Ведь человек, подобно мне более или менее знающий предреволюционную вашу литературу, способен все это пережить и перечувствовать гораздо интенсивнее, чем те, кто в этой литературе не осведомлен.
Милые, хорошие друзья! Разве же не неслыханный путь пройден от обломовской России к стране активных ударников?
Сопоставьте разуверившегося, истощенного, меланхолически сомневающегося чеховского земского врача хотя бы с врачом санатория Ливадии в Крыму!
Или сравните бодрых, лишенных сентиментальности, чрезвычайно развитых духовно и физически колхозников с прежними мужиками а-ля Толстой или Лесков!
Возьмите мелких чиновников из книг Гоголя и Достоевского, этих льстивых, расплющенных, мелких обманщиков с лакейскими душонками, возьмите их и сравните с любым младшим командиром вашей армии или низовым политработником!
Изменения, происшедшие в людях, почти невероятны.
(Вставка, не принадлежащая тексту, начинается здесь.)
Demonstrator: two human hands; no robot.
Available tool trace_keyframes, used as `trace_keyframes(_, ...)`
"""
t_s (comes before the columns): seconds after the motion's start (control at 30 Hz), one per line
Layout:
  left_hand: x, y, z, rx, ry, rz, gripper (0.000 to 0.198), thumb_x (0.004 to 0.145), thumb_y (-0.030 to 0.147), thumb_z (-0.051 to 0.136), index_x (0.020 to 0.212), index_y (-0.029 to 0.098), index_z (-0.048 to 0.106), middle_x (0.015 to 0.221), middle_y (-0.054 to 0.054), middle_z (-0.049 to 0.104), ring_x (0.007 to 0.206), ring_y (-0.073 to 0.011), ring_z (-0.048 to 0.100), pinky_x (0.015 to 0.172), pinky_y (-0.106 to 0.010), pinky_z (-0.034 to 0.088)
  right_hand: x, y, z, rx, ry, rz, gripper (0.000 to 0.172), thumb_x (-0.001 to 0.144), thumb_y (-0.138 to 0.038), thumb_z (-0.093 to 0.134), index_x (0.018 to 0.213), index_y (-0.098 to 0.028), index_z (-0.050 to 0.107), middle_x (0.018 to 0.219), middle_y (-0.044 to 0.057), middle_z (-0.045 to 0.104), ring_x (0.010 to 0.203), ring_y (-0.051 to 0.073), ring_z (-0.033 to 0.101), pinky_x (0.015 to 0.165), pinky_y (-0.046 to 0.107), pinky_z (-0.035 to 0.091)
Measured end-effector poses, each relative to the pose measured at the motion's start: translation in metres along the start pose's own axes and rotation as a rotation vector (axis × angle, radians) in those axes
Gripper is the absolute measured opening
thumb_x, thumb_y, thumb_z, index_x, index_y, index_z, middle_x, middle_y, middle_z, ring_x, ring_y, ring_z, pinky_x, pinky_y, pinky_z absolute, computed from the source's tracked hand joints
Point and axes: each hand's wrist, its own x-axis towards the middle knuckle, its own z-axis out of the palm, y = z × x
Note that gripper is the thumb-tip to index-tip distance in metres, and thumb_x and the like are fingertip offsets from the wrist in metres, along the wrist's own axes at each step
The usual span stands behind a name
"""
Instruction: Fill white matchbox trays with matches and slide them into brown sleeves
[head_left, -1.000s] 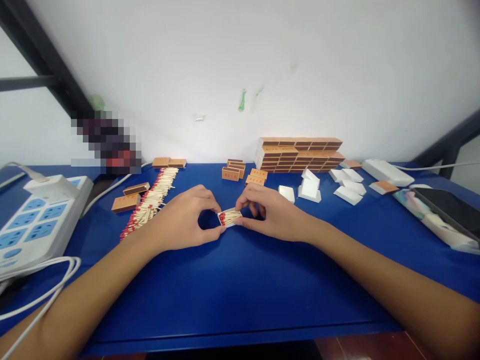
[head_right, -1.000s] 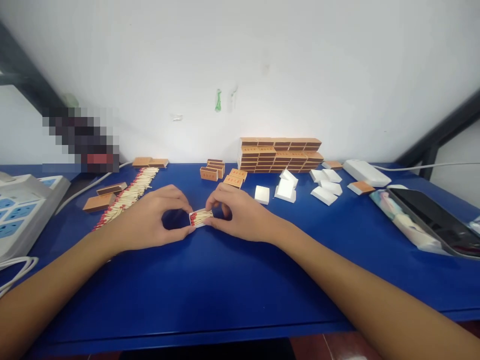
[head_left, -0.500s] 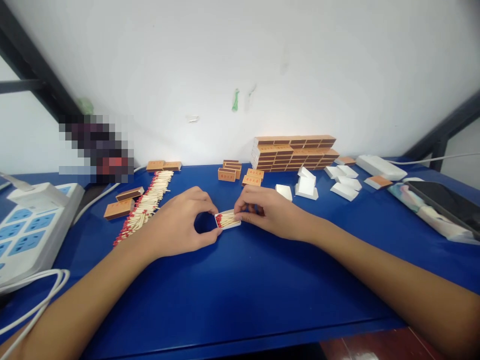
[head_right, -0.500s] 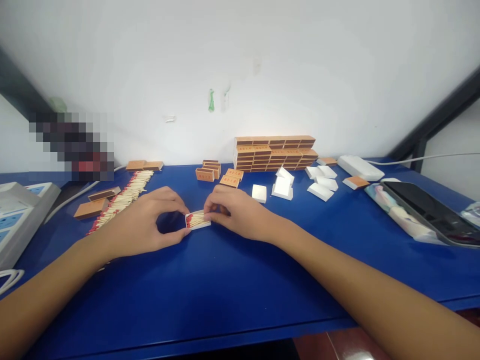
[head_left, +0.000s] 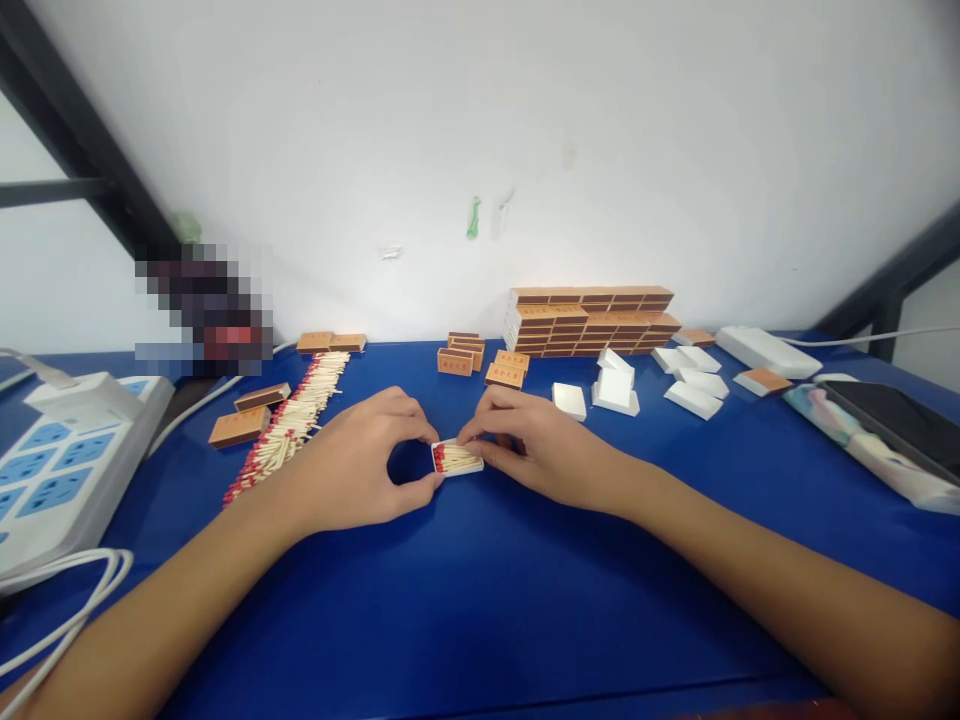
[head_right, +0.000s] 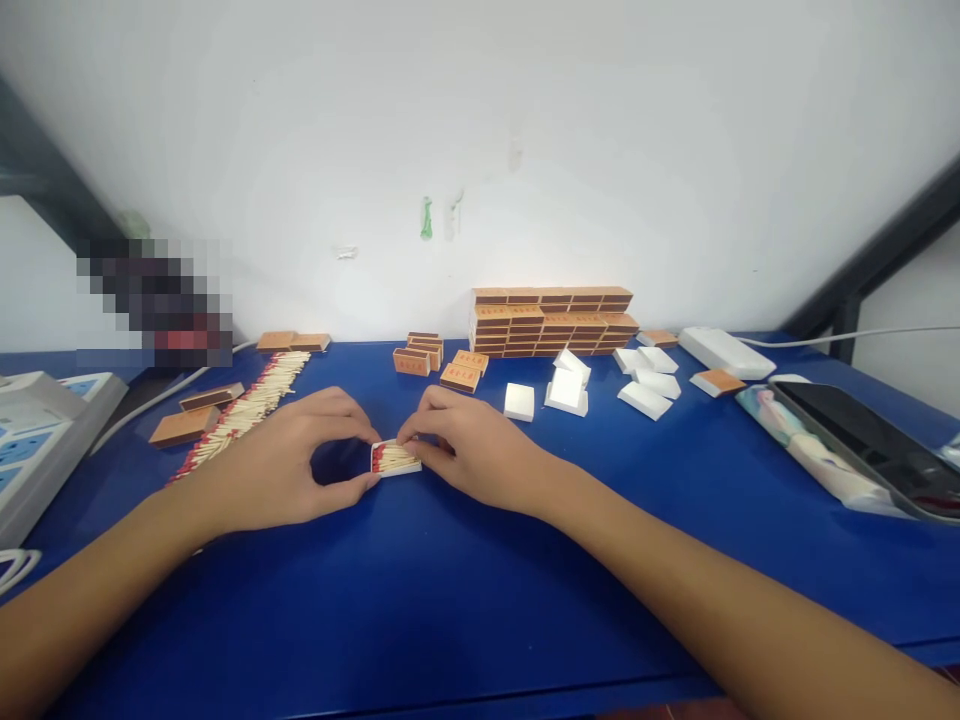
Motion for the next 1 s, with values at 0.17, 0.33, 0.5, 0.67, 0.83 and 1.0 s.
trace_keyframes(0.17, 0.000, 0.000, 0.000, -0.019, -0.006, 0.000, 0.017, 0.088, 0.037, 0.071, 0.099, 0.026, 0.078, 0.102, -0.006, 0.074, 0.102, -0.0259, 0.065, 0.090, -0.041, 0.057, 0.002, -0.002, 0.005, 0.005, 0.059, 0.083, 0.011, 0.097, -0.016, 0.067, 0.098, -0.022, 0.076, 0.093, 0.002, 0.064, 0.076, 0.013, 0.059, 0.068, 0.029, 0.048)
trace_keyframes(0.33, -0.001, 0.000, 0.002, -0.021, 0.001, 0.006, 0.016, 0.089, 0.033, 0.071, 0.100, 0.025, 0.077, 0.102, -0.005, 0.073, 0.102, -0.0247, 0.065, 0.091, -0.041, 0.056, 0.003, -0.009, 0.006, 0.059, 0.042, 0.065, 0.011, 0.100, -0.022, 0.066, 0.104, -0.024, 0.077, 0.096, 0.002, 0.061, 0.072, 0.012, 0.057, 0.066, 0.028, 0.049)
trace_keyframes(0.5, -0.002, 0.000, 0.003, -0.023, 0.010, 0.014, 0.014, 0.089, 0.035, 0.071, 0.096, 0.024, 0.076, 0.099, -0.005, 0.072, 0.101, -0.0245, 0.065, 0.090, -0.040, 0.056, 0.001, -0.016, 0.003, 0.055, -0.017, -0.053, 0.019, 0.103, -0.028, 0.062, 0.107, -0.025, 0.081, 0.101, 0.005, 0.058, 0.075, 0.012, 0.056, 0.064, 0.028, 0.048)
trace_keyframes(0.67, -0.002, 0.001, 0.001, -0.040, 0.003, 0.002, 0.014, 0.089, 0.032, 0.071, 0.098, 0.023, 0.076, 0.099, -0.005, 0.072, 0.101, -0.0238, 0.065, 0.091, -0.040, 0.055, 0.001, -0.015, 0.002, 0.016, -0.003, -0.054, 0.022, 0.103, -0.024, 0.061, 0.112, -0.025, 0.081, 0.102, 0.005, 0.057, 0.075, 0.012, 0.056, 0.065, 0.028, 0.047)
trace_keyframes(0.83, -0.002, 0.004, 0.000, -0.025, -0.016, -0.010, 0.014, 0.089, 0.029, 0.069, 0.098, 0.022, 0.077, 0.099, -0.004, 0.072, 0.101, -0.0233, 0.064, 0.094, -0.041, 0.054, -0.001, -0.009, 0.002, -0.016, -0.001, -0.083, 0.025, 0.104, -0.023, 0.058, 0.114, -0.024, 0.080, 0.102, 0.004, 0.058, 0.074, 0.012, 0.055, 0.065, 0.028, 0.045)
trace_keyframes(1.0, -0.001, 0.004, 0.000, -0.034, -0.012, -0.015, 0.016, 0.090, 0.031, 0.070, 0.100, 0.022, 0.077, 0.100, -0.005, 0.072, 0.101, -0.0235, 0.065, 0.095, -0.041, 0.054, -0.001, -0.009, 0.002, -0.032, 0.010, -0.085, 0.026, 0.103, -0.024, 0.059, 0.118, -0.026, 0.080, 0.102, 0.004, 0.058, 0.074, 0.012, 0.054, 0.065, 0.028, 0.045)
Надо пережить вместе с ними это преображение, чтобы по-настоящему судить о достижениях советской власти».

Наши молодые, озорные, изобретательные, падкие на учебу и технику ребята как бы мстили перед лицом всего мира за его собственное трудное и путаное детство и за детство многих других, похожих на него.

И у него возникло желание написать книгу, в которой рассказать еще подробнее, чем в прежних вещах, о своих детских годах.

Вовка дал Графу заказ. И Граф этот заказ выполнить должен.